Activity
From the entries below, copy every line holding the word "angles".

═══ Data shown ═══

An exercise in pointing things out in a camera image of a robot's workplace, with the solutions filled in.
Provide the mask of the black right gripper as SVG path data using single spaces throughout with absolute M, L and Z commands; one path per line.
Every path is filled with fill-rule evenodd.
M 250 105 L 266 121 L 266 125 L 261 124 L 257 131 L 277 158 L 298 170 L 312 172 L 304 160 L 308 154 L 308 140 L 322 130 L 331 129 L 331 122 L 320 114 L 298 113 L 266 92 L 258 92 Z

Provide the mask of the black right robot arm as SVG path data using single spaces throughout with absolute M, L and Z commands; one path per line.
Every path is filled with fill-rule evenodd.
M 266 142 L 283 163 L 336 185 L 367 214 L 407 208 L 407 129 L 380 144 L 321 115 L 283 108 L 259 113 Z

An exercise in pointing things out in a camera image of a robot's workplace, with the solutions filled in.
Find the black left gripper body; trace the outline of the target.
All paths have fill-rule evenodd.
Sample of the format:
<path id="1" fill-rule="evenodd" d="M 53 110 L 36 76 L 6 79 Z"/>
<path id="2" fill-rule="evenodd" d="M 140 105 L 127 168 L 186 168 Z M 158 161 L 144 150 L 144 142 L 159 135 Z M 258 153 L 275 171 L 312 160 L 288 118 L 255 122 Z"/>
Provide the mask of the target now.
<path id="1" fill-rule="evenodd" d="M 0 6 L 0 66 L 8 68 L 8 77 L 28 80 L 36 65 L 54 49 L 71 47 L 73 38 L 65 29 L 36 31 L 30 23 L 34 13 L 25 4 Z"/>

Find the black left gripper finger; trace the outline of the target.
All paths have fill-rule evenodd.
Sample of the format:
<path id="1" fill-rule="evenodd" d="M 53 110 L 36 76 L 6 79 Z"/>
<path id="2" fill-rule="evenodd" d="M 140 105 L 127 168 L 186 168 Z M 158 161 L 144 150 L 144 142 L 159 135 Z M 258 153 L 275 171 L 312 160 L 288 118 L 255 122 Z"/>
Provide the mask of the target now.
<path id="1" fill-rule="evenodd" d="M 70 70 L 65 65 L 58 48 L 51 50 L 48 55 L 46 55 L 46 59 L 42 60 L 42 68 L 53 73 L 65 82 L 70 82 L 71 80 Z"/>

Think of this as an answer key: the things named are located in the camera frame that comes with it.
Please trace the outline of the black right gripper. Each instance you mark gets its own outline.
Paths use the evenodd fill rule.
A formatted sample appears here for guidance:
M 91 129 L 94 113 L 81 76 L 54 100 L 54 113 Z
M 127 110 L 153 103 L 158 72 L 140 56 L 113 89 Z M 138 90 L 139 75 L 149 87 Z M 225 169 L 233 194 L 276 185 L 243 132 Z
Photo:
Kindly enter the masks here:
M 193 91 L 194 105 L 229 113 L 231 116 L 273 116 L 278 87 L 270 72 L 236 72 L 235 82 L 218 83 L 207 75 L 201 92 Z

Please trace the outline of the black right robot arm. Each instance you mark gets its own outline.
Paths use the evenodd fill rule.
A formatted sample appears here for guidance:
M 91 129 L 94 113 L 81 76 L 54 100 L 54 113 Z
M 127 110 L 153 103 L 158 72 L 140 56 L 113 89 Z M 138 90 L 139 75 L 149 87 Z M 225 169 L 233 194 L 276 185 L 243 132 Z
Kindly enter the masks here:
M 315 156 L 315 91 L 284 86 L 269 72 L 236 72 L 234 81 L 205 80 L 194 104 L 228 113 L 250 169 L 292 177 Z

═══
═══ Data shown ═══

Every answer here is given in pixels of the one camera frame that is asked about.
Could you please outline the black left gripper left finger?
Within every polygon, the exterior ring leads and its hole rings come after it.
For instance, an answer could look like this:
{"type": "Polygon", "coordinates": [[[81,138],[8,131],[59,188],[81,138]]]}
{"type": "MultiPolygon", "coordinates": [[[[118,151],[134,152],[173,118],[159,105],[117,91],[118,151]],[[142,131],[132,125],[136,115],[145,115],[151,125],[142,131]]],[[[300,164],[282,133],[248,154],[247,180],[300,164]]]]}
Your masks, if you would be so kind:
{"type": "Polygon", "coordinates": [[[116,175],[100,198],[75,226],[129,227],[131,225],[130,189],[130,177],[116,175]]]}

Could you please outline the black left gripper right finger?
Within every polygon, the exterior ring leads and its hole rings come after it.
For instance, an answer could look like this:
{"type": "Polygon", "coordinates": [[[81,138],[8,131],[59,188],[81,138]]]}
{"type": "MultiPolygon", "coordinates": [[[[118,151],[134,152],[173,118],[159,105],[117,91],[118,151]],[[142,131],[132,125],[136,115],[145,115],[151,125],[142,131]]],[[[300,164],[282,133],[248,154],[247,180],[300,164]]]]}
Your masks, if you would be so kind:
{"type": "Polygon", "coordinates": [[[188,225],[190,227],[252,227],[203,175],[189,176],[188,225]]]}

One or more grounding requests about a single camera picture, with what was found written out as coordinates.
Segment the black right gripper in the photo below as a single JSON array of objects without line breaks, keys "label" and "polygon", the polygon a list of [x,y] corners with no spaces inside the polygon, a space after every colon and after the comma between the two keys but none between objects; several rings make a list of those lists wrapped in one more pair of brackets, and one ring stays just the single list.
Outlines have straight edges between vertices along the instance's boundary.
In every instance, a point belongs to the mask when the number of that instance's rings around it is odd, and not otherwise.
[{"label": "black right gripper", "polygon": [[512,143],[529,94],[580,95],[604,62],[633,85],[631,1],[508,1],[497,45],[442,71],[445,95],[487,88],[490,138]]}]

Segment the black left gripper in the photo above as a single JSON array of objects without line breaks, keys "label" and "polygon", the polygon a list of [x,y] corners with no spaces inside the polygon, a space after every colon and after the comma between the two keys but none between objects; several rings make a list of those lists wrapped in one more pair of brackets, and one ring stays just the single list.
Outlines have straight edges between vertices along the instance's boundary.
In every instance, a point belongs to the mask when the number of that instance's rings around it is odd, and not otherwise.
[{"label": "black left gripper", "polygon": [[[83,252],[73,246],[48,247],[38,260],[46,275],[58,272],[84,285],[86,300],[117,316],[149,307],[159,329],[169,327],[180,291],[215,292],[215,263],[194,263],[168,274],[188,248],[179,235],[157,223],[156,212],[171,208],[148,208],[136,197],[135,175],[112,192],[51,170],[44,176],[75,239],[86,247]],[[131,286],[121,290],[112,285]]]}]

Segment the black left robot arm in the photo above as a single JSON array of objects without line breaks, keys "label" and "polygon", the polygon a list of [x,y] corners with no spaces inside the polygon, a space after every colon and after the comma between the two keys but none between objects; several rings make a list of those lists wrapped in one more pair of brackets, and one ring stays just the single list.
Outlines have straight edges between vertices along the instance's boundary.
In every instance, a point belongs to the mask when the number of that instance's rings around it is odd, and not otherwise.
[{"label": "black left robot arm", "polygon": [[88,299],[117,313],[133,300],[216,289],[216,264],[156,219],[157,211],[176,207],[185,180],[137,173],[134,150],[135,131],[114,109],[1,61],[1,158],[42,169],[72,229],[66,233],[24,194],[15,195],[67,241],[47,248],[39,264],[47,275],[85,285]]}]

═══
═══ Data shown ═══

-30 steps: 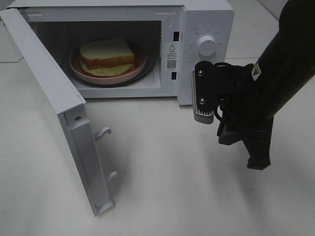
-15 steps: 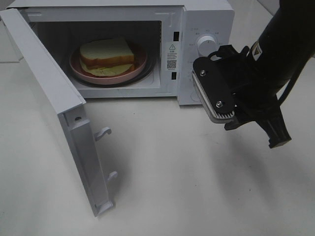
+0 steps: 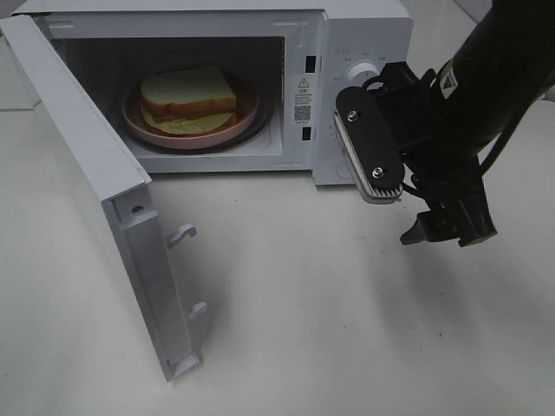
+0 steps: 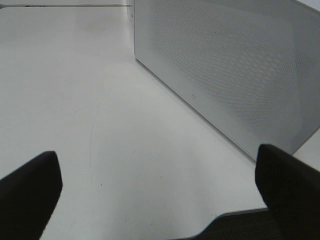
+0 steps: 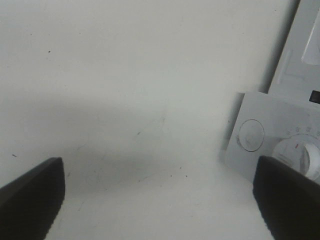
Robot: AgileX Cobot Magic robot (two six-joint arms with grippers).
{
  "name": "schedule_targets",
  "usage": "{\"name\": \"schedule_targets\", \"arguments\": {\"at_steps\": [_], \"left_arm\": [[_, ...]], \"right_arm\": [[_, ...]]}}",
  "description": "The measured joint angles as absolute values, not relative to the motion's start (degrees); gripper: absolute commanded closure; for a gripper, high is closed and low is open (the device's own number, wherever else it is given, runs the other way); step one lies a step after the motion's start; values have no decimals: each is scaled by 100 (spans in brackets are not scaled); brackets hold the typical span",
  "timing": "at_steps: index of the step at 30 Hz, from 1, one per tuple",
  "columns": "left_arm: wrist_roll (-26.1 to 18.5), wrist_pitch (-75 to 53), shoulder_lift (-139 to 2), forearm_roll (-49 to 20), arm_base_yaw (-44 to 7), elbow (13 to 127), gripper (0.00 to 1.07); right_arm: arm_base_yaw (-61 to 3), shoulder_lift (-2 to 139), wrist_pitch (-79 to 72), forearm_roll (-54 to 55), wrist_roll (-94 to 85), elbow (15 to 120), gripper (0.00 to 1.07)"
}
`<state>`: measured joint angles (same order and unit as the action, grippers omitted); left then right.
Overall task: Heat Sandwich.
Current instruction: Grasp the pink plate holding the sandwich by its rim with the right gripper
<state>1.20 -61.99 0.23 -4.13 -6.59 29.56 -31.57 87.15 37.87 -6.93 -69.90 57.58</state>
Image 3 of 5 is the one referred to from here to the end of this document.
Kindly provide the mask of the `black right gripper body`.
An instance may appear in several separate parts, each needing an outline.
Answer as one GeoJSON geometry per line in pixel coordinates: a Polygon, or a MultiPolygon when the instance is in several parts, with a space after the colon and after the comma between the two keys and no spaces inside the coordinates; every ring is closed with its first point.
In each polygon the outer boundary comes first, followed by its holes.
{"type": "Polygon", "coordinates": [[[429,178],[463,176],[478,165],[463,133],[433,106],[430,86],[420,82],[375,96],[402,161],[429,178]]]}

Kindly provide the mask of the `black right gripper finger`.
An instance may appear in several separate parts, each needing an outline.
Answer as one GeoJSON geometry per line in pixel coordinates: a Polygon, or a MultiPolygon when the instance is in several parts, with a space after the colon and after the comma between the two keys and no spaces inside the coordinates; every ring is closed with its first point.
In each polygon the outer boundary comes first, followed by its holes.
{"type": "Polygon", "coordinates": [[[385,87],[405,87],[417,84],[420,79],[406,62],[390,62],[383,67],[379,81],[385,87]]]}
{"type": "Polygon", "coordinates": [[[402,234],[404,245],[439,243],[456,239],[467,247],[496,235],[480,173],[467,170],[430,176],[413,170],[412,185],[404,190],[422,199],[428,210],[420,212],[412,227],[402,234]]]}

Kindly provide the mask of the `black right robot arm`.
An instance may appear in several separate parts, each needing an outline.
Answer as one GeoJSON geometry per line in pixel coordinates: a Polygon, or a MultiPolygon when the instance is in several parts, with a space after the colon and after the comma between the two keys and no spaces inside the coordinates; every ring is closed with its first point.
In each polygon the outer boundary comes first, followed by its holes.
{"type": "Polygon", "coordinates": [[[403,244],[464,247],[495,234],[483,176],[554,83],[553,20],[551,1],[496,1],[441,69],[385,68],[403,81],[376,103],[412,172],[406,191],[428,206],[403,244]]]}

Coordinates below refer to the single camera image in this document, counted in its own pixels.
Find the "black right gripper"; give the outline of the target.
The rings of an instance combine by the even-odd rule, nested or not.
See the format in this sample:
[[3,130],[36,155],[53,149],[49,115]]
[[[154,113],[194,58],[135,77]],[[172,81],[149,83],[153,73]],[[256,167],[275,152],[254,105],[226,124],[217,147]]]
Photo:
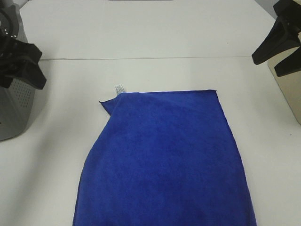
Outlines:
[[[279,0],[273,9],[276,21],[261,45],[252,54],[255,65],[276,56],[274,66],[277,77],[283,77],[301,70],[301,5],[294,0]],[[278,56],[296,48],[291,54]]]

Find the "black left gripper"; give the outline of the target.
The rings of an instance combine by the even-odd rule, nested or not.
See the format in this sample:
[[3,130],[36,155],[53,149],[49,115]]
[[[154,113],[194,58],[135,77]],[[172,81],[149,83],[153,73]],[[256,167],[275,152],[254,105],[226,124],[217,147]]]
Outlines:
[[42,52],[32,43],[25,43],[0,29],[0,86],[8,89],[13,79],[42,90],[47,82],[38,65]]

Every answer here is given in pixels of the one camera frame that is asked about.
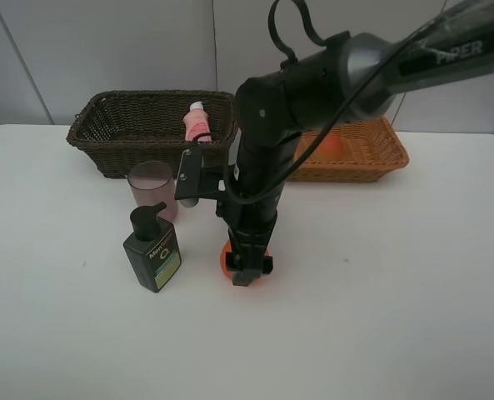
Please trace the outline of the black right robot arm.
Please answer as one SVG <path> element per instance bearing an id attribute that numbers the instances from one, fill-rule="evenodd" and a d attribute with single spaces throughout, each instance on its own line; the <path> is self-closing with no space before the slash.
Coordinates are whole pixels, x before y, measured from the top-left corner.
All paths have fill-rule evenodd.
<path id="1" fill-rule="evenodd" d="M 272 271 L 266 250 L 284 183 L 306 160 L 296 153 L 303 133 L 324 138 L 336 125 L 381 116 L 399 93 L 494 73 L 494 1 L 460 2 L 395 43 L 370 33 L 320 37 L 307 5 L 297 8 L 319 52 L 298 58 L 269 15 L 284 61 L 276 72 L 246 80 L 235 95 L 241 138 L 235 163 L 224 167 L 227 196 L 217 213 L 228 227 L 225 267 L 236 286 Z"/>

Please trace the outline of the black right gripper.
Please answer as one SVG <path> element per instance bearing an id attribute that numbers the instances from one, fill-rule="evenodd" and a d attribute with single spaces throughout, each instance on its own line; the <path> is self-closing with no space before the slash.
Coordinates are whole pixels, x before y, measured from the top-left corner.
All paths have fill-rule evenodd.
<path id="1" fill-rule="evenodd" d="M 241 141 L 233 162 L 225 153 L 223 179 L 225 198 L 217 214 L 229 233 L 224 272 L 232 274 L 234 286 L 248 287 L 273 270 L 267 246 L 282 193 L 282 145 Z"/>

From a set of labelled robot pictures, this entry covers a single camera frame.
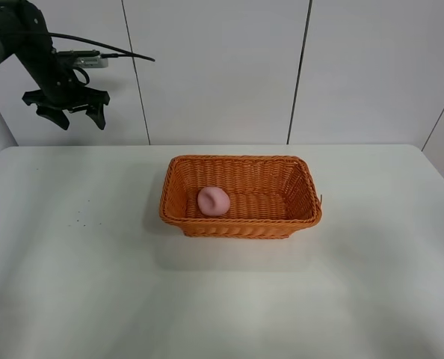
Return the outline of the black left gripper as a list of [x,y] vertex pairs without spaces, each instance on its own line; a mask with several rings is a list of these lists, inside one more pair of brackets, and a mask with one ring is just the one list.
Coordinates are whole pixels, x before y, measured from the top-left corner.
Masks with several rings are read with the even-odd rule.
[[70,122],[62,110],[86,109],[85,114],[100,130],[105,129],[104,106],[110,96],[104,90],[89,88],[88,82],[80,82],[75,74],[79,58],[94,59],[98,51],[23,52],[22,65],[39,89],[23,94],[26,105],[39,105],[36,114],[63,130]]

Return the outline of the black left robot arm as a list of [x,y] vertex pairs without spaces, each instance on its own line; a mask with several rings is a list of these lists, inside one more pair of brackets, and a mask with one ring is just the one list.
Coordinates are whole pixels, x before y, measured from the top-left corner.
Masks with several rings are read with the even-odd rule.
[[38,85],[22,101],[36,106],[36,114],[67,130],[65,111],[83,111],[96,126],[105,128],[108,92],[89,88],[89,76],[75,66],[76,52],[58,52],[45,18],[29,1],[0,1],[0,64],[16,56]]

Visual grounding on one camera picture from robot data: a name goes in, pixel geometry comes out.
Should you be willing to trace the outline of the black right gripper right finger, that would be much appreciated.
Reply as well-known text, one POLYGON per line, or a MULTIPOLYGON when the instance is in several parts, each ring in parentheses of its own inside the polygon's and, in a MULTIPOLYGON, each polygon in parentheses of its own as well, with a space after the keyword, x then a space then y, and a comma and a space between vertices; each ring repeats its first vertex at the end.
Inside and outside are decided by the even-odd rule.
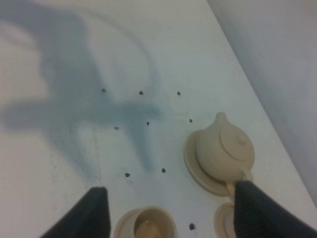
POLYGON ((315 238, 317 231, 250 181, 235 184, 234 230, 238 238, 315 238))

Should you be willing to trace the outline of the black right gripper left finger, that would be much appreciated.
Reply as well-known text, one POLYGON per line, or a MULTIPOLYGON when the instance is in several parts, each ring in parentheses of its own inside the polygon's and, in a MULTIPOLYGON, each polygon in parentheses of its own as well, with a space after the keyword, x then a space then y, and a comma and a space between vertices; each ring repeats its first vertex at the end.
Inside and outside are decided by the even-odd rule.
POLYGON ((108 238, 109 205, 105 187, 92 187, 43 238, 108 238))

═══

Written answer
  "description": "The measured joint angles as absolute values, not relative to the motion's start (degrees); gripper: absolute commanded closure; for a gripper, high is closed and low is open (the device's own number, wherever else it is given, runs the other way); step one lies a step after the motion's start; values have no decimals: each is scaled by 100 (spans in brackets are not scaled); brackets hold the typical span",
`<state>`: measured joint angles (same order and unit as the action, grippers omitted); left then right.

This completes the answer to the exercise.